## YOUR INSTRUCTIONS
Would you transcribe each of the entries exactly, with nothing added or dropped?
==== RECORDS SHOWN
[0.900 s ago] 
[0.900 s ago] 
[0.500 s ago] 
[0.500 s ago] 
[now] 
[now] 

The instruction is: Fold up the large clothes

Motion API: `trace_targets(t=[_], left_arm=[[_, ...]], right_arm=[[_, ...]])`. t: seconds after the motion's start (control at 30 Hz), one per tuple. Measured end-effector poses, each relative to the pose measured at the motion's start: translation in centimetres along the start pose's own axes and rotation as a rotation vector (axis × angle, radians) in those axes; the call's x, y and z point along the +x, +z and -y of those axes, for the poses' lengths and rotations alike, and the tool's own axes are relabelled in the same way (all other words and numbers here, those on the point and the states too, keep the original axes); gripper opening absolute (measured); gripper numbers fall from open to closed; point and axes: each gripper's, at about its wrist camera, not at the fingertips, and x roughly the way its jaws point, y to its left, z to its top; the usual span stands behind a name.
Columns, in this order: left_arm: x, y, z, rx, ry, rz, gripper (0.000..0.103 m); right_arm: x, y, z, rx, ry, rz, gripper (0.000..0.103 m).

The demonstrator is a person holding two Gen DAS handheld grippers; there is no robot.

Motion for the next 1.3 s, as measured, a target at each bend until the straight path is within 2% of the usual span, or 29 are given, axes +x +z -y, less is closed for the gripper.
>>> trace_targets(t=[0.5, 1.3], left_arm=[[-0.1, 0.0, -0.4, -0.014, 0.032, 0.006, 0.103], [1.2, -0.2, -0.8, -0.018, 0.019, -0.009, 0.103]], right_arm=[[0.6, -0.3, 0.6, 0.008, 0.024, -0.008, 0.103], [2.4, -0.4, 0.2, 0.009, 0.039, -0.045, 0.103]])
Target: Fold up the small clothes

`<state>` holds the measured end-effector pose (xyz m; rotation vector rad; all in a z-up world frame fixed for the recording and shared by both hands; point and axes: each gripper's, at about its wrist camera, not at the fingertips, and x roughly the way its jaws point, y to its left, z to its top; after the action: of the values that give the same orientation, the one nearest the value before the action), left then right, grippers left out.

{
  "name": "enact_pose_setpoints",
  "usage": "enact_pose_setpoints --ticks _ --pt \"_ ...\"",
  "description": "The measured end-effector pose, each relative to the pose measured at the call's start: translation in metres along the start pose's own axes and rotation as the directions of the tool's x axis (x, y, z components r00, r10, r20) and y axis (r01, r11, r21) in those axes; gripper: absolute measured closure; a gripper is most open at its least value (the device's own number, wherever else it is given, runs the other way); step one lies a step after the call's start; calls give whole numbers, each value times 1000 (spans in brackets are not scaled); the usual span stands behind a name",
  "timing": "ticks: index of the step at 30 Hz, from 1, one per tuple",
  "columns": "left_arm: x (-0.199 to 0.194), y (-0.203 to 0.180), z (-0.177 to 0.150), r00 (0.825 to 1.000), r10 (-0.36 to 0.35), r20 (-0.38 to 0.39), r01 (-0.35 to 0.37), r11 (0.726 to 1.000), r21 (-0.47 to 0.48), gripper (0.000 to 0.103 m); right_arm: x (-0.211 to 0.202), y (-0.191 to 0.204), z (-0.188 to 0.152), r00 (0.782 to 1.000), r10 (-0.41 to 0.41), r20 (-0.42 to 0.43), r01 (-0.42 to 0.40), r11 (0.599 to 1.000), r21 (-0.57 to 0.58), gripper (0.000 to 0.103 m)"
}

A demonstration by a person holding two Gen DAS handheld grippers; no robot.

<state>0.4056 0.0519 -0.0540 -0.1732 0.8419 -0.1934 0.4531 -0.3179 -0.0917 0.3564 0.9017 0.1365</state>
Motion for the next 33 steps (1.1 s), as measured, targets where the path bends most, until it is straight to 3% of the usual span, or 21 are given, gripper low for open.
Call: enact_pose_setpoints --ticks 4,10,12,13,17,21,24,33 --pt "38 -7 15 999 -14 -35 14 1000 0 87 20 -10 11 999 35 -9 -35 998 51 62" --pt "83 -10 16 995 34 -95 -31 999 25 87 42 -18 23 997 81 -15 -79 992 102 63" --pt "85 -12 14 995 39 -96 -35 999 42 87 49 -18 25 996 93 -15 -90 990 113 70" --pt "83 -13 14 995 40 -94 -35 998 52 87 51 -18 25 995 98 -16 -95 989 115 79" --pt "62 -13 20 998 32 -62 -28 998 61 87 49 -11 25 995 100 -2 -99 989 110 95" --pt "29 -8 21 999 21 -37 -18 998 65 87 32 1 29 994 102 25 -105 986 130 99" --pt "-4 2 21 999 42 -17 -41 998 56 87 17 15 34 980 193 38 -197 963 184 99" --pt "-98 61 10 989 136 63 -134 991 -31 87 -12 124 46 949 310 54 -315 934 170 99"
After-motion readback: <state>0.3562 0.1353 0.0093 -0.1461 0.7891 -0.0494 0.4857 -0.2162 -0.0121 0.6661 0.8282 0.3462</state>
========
## WRITTEN ANSWER
[0.900 s ago] 
[0.900 s ago] 
[0.500 s ago] 
[0.500 s ago] 
[now] 
[now] 

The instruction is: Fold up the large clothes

Motion API: `trace_targets(t=[_], left_arm=[[_, ...]], right_arm=[[_, ...]])`. t: seconds after the motion's start (control at 30 Hz), one per tuple. Measured end-effector poses, each relative to the pose measured at the motion's start: translation in centimetres along the start pose's own axes and rotation as a rotation vector (axis × angle, radians) in those axes; the call's x, y and z point along the +x, +z and -y of those axes, for the poses' lengths and rotations alike, and the tool's own axes are relabelled in the same way (all other words and numbers here, those on the point and the states too, keep the original axes); gripper opening absolute (measured); gripper numbers fall from open to closed; point and axes: each gripper's, at about its wrist camera, not at the fingertips, and x roughly the way its jaws point, y to its left, z to its top; the usual span stands behind a name.
Columns, in this order: left_arm: x, y, z, rx, ry, rz, gripper (0.000..0.103 m); right_arm: x, y, z, rx, ry, rz, gripper (0.000..0.103 m).

The demonstrator is a person holding two Gen DAS handheld grippers; there is no robot.

Motion for the next 1.3 s, as measured, a target at each bend until the straight path is within 2% of the usual span, or 29 are given, axes +x +z -y, less is closed for the gripper.
>>> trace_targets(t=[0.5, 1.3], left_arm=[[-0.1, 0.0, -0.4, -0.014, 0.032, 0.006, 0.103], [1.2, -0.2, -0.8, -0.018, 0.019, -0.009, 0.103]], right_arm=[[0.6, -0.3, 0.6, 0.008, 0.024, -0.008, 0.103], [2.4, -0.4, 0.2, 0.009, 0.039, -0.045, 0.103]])
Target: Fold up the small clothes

`<state>` holds the measured end-effector pose (xyz m; rotation vector rad; all in a z-up world frame fixed for the recording and shared by both hands; point and axes: each gripper's, at about its wrist camera, not at the fingertips, and x roughly the way its jaws point, y to its left, z to its top; after the action: of the values that give the same orientation, the one nearest the value before the action), left then right, grippers left out.

{
  "name": "enact_pose_setpoints",
  "usage": "enact_pose_setpoints --ticks _ --pt \"_ ...\"",
  "description": "The measured end-effector pose, each relative to the pose measured at the call's start: translation in metres along the start pose's own axes and rotation as the directions of the tool's x axis (x, y, z components r00, r10, r20) and y axis (r01, r11, r21) in those axes; gripper: absolute measured closure; a gripper is most open at its least value (the device's own number, wherever else it is given, runs the other way); step one lies a step after the call's start; calls give whole numbers, each value times 1000 (spans in brackets are not scaled); the usual span stands behind a name",
  "timing": "ticks: index of the step at 30 Hz, from 1, one per tuple",
  "columns": "left_arm: x (-0.199 to 0.194), y (-0.203 to 0.180), z (-0.177 to 0.150), r00 (0.825 to 1.000), r10 (-0.36 to 0.35), r20 (-0.38 to 0.39), r01 (-0.35 to 0.37), r11 (0.726 to 1.000), r21 (-0.47 to 0.48), gripper (0.000 to 0.103 m); right_arm: x (-0.211 to 0.202), y (-0.191 to 0.204), z (-0.188 to 0.152), r00 (0.782 to 1.000), r10 (-0.41 to 0.41), r20 (-0.42 to 0.43), r01 (-0.42 to 0.40), r11 (0.599 to 1.000), r21 (-0.57 to 0.58), gripper (0.000 to 0.103 m)"
}

A demonstration by a person holding two Gen DAS handheld grippers; no robot.

<state>0.4056 0.0519 -0.0540 -0.1732 0.8419 -0.1934 0.4531 -0.3179 -0.0917 0.3564 0.9017 0.1365</state>
Motion for the next 33 steps (1.1 s), as measured, targets where the path bends most, until it is straight to 3% of the usual span, or 21 are given, gripper low for open.
Call: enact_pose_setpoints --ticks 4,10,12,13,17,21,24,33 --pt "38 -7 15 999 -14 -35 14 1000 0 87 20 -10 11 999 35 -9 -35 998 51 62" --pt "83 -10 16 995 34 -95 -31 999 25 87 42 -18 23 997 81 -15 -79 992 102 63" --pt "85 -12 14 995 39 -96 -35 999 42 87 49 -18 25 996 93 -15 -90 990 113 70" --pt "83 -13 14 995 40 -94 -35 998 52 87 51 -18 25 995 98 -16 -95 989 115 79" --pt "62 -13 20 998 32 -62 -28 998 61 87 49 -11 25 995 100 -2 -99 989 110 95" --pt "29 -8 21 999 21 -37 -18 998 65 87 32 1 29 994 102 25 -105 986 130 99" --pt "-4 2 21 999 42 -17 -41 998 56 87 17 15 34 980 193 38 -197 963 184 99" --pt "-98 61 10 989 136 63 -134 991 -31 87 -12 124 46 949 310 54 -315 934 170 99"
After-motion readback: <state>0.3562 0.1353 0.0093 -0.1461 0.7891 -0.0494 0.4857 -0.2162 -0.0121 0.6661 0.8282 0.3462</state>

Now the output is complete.